In 1815, Mr. Chambers was again elected to represent his county in the state legislature (lower house). He did not enter political life again until 1828, when he served out the unexpired term of Gov. Metcalfe in congress, but refused to be a candidate for reelection. From 1830 to 1832, he was again called to serve in the state legislature. In 1832, he was offered a seat on the bench of the supreme court of Kentucky, but declined it. Again, in 1835, he was nominated by the governor to the senate for the same office, and confirmed, but was obliged to resign before he had taken his seat, because of his health.
In 1832, he had suffered the loss of his wife. She was a lady of cultivated mind and elegant manners, and had made his house a happy and attractive home.
In 1835, he was again elected to represent his district in congress. He was reelected in 1837, and served until the close of the 25th congress, in March, 1839. It is a sufficient compliment to his ability and industry as a legislator to say that he succeeded the Hon. Elisha Whittlesey, so long and favorably known in that position, as chairman of the committee on claims, one of the most laborious and responsible positions in the national legislature.
Between 1815 and 1828, Mr. Chambers held, for several years, the office of commonwealth's attorney for the judicial district in which he lived. He was, during that period, at the zenith of his reputation as a lawyer and advocate. He met the giants of the Kentucky bar in important civil and criminal trials, and his efforts were attended with great success. Mr. Chambers closed his congressional career in 1839, with the purpose of resuming the practice of law, but at the earnest request of Gen. Harrison, he accompanied him throughout that memorable canvass during the presidential campaign of 1840, and presented the claims of his old commander. He afterward accompanied the president elect to Washington, and temporarily performed the duties of his private secretary.

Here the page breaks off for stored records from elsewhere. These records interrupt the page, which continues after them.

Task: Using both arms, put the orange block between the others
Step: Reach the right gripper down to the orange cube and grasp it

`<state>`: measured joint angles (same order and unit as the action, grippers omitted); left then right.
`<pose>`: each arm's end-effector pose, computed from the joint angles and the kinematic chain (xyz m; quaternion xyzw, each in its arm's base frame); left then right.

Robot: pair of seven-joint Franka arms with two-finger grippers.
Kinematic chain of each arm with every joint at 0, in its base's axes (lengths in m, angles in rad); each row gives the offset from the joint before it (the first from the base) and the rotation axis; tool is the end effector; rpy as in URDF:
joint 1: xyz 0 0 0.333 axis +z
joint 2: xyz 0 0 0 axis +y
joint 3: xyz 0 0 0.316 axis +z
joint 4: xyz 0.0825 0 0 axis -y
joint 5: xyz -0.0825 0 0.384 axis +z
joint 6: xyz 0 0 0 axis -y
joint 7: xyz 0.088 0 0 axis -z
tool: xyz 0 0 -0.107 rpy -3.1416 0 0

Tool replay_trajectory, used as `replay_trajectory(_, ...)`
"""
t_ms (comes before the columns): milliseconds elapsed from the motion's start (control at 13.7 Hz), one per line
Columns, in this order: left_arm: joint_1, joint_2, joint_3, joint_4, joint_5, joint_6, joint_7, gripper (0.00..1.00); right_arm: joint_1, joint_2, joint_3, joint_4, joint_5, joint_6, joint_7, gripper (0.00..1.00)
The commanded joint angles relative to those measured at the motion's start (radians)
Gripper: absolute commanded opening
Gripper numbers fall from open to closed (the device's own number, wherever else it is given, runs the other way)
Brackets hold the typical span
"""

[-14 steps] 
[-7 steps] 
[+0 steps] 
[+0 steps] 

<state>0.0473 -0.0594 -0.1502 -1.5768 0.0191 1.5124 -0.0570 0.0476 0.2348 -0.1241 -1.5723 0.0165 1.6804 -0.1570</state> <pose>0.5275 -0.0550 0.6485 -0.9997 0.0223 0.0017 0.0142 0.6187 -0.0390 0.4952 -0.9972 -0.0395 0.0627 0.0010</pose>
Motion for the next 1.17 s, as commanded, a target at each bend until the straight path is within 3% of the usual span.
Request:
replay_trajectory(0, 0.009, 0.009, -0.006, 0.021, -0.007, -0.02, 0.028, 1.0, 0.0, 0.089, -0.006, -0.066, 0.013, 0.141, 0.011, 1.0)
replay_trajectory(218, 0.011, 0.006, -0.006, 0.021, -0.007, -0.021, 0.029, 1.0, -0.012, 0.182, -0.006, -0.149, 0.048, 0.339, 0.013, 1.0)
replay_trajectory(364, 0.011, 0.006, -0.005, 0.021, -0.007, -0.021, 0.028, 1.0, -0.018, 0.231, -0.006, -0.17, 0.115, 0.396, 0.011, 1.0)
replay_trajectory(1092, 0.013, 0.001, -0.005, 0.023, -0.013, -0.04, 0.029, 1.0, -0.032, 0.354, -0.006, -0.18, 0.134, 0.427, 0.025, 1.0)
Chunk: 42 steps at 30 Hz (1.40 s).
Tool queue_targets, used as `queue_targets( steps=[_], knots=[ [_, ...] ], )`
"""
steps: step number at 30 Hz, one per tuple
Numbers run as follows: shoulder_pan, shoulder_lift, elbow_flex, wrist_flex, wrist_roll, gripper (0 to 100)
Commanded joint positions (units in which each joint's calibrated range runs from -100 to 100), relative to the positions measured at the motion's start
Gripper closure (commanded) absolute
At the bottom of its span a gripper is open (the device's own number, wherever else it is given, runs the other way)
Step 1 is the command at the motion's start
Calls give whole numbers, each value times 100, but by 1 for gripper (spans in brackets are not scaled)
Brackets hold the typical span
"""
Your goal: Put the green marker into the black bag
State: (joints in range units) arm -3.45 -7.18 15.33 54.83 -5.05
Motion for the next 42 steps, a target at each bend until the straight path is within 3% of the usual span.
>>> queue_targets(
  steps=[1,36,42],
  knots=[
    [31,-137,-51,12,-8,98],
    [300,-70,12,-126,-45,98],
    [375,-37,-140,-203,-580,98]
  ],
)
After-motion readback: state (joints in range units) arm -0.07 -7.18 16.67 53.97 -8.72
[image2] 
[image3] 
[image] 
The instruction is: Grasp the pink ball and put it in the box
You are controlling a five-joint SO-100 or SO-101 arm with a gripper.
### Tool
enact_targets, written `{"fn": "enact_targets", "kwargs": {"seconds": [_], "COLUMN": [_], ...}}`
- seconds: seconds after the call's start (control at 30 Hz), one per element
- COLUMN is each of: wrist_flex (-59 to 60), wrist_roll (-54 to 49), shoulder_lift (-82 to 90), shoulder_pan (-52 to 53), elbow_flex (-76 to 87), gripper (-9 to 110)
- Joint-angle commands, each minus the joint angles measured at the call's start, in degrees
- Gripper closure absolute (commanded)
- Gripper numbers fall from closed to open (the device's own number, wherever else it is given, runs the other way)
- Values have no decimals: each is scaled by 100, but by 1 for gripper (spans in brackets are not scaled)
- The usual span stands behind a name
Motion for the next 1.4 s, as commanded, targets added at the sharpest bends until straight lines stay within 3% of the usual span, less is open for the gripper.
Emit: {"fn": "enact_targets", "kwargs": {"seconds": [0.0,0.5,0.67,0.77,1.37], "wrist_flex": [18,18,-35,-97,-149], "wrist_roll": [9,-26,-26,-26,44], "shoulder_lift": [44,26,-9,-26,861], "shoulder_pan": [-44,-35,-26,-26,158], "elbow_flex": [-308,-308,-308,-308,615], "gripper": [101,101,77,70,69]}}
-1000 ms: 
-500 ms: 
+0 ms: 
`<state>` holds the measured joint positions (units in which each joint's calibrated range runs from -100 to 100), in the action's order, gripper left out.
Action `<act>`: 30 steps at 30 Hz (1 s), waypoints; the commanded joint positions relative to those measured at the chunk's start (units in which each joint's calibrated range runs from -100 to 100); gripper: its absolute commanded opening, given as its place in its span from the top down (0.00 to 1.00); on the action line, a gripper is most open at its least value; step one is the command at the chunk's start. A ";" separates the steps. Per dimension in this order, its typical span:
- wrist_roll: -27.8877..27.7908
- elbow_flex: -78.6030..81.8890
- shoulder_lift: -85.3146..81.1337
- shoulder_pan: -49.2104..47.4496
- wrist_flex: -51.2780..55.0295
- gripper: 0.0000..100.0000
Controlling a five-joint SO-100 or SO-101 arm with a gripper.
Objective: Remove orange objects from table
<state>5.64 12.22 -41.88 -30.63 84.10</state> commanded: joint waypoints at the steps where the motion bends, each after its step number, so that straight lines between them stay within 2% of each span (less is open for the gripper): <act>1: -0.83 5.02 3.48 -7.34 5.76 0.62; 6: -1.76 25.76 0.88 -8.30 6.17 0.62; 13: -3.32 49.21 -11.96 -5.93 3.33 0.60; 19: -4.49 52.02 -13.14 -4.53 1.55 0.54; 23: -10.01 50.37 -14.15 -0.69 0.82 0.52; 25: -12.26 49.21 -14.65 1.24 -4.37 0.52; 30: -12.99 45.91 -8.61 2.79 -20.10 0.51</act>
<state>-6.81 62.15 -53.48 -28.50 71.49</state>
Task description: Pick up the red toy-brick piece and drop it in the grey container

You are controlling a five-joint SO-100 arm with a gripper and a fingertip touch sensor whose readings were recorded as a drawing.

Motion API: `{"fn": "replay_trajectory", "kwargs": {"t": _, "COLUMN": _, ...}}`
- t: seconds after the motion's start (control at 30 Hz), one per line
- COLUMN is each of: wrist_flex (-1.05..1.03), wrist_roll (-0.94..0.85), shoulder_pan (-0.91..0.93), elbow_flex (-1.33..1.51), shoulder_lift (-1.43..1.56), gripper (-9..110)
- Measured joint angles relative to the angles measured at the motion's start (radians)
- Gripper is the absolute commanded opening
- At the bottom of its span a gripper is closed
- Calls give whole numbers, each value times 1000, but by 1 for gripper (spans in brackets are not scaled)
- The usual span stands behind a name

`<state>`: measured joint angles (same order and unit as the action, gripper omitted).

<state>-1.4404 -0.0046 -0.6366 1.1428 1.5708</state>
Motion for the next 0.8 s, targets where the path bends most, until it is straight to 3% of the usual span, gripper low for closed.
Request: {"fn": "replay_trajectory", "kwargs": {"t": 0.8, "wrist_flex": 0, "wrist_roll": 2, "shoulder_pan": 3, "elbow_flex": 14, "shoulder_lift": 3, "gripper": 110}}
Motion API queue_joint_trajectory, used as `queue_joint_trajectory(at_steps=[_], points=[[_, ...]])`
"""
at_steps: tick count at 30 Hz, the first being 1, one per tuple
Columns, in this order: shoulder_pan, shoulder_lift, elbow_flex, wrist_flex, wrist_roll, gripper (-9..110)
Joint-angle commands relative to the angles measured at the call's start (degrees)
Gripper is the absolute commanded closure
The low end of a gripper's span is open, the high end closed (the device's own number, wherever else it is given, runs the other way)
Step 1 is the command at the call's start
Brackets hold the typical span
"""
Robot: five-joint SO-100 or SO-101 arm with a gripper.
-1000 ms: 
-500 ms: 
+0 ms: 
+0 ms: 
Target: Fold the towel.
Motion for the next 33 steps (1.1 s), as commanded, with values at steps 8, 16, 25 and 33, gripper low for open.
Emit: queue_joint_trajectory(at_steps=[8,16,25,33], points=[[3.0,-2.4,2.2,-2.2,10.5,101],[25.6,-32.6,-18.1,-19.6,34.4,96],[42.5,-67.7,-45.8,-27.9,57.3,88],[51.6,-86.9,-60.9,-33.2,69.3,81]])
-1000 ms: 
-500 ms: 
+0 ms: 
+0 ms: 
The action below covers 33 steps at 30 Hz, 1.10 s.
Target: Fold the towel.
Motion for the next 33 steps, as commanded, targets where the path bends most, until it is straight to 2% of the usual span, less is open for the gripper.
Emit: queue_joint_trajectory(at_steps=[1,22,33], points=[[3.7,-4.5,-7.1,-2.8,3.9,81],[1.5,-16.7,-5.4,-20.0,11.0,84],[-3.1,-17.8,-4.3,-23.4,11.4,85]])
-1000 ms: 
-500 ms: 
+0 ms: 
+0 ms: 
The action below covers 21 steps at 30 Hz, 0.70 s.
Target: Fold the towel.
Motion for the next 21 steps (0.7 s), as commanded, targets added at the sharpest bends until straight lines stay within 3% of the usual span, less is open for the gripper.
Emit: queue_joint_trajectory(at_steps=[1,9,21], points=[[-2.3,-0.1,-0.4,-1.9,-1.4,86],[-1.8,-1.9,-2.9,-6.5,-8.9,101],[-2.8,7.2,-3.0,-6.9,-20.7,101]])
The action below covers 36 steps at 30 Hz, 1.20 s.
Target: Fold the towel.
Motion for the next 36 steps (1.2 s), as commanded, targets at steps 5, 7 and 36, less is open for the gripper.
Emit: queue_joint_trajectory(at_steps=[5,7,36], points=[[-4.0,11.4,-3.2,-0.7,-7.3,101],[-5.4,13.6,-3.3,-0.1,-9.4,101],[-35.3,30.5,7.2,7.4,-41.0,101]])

While in Washington, Mr. Chambers was urged by President Harrison to accept some office requiring his residence there. This he declined, but afterwards accepted the appointment of governor of Iowa. On the 13th of May, 1841, he entered upon the duties of his office. His success in his administration of the affairs of the territory was well attested by the approbation of the people, and by the hearty commendation of those in authority in Washington, especially for his management of Indian affairs. In 1844, his term of office having expired, he was reappointed by President Tyler, but was removed in 1845, by President Polk, for party reasons.
Gov. Chambers' infirm health forbade his engaging in any regular employment after his return to Kentucky. His latter years were spent mostly with his children, whose affection and respect were the chief conditions of his happiness. During a visit to his daughters, in Paris, Ky., he was taken sick at the house of his son-in-law, C. S. Brent, Esq., and, after a few weeks, breathed his last on the 21st day of Sept, 1852, in his seventy-second year.